The mix curves for oscillator 1-3 and 5-7 are essentially exponential functions, and I indend to use the AD633 for that. I have done the math but not yet tried the circuit in practice. The curve for oscillator 4 is just a decending linear function which will be easy.

The oscillators are basically the cores from Yves Usson's VCO: http://yusynth.net/Modular/index_en.html

I've ripped out the main parts - the CV mixer, exponential converter and saw wave generator, leaving out the sine, square/pulse wave, sync possibilities and exponential fm. My version is based on a surface mounted SSM2212 (replacement for the SSM2210) and I've managed to fit all seven oscillators on a 160 * 100 mm PCB. I have also duplicated the power line parts, not sure if this is necessary but I wanted to have the oscillators as separate as possible.

Here is the schematic:

The main thought here is that one can connect one (pre-mixed) 1V/oct CV that goes to all the oscillators, and one detune voltage per oscillator. One could of course connect a separate 1V/oct CV to any of the detune voltage inputs too, to get separate control of each oscillator. One could also attach the missing parts of the oscillators to a separate board to get seven full blown oscillators, but a few modifications will be necessary as there is nowhere to connect the sync and pwm inputs.

Here is the board, almost finished. Ground planes are missing though:

My idea is currently to fit the additional parts - the detune slope and mix curve generators, three VCA/mixers to mix the 7 oscillators, possibly some noise generators and a VCF to a second board of the same size, that can be stacked together with this one for a complete one-voice Super saw oscillator (only leaving out one or more envelope generators.

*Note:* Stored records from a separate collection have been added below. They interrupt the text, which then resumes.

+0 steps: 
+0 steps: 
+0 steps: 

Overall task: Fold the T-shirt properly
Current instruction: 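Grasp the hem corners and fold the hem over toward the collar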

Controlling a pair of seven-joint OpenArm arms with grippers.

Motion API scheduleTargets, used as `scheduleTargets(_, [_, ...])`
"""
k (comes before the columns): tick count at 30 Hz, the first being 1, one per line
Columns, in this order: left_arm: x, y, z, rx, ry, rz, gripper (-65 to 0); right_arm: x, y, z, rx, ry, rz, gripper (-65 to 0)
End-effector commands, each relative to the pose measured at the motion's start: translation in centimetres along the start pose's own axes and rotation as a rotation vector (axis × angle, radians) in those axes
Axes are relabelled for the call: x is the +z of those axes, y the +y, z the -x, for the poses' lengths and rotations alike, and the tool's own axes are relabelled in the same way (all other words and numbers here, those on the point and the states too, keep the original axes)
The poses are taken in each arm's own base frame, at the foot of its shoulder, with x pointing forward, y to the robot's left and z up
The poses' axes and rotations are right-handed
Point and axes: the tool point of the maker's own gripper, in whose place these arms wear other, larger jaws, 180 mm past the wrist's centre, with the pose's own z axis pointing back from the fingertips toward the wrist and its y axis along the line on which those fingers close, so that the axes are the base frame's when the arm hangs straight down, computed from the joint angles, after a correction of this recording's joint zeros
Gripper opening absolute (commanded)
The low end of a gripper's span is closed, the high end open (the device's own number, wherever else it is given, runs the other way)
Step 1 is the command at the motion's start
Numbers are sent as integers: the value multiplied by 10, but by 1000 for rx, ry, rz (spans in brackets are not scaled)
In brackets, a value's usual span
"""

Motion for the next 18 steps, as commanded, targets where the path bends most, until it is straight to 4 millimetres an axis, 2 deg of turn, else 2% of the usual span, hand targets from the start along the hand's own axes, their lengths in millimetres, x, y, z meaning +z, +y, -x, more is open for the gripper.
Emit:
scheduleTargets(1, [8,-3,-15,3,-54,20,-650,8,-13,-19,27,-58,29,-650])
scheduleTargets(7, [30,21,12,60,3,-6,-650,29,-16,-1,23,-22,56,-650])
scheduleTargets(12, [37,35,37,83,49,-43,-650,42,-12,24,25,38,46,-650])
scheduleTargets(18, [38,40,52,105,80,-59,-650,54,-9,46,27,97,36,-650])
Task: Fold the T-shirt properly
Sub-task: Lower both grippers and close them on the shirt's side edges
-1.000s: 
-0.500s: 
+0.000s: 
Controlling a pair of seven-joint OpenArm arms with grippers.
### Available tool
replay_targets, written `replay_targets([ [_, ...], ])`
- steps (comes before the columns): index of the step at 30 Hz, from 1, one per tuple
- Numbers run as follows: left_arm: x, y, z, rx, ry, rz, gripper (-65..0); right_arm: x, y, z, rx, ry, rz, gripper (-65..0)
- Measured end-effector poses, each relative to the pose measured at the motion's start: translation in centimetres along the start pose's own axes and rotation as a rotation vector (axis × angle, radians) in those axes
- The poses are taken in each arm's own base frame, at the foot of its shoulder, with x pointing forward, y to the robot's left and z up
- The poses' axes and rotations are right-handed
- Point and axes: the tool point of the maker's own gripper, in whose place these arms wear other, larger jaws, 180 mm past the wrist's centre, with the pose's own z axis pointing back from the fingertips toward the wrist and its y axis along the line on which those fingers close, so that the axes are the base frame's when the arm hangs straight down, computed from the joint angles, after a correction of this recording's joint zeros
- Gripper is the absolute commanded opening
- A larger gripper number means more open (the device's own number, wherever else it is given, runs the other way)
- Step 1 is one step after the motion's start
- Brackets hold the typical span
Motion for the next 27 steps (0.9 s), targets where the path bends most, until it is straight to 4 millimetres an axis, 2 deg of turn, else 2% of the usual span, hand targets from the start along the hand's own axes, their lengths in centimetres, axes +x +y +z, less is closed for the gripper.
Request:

This is really turning out to be a fun project, I hope I will complete it. Also, I expect it to be drifting as hell, but that remains to be seen. Perhaps it would be possible to make a digital circuit, compu-tune style for compensating this, that remains to be seen. I am already fantasizing about a six voice analog super saw - imagine the pain of having to keep 42 oscillators in tune...

PS: The board uses 5mm pitch resistors in order to fit everyting in such a small space.